# Methods for estimating the survival function

I want to estimate the survival function $S(t_0)=1-F(t_0)$, at a specific point $t_0$ where $F$ is a continuous cumulative distribution function, based on an uncensored sample $x_1,..,x_n$ and a nonparametric estimator. So far, I am considering two estimators $\hat S(t_0)=1-\hat F(t_0)$, where $\hat F$ is

(1) Kernel density estimator

(2) The empirical CDF.

What other methods could I consider using?

## 3 Answers

Kaplan-Meier is the standard non-parametric survival estimator, which I'm guessing is what you meant by empirical CDF. You can get confidence intervals by various means with it so unless you want to go down a parametric route or start looking for more interesting things about the data I would say you're done!

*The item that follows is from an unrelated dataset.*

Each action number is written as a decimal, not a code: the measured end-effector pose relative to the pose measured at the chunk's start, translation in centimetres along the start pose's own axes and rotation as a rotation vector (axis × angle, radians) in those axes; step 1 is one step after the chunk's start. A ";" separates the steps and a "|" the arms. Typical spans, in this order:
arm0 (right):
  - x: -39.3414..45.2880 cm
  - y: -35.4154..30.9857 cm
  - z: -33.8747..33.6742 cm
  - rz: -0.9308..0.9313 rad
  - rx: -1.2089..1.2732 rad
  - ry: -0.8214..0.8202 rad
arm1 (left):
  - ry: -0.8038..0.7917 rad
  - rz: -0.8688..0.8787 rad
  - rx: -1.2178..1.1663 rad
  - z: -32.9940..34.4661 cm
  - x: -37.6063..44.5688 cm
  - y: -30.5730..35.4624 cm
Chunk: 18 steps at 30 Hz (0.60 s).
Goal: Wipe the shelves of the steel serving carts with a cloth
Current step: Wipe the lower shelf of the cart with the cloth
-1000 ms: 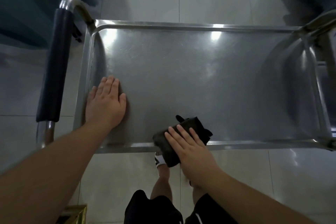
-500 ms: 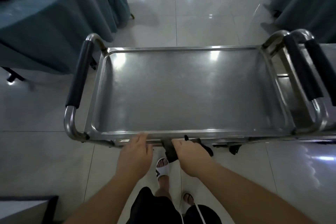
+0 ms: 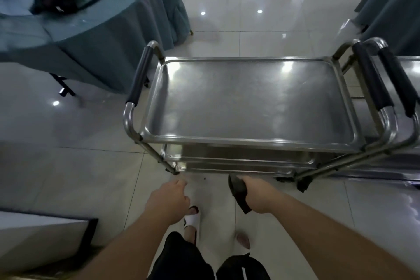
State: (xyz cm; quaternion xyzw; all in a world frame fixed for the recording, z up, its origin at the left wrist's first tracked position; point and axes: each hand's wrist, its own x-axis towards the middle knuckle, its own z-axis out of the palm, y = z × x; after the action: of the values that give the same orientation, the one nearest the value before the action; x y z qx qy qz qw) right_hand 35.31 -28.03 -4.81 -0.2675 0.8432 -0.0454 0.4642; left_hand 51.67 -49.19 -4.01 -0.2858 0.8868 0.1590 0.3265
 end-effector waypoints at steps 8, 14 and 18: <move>2.5 -7.3 3.2 0.010 0.058 -0.011 | 0.007 0.050 0.077 0.2 0.3 -6.7; 7.1 -15.1 6.0 0.056 0.065 0.047 | -0.057 0.079 0.044 0.6 3.6 -14.3; 10.3 -18.4 7.8 0.070 0.100 0.083 | -0.070 0.092 0.009 0.6 6.6 -18.0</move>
State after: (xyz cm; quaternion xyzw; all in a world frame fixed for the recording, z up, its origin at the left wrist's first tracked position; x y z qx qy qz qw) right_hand 44.74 -47.49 -11.00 -0.2124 0.8671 -0.0822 0.4431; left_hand 58.83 -65.75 -10.56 -0.2375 0.8878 0.1799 0.3508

• Thanks for the connection with the Kaplan-Meier estimator. – IwillSurvive Aug 18 '12 at 11:56
• Since the OP indicates there is no censoring, the K-M estimator corresponds exactly to subtracting the empirical cdf from 1. – cardinal Aug 18 '12 at 13:54
• I agree with you cardinal. – IwillSurvive Aug 18 '12 at 14:07
• Thanks, I am going to consider that I am not missing an alternative obvious estimator. – IwillSurvive Aug 18 '12 at 18:47

Kaplan-Meier and the smoothed version of the cdf are the only two nonparametric methods that come to mind. Many time in practice parametric models such as the negative exponential or the Weibull can be reasonable to assume. In such cases the parametric fit would be preferable.

Kaplan-Meier estimator is the standard, but you may also use Nelson-Aalen estimator. They are both consistent. If you need a smoothed estimator, you may first estimate the hazard function, then convert to a survival function.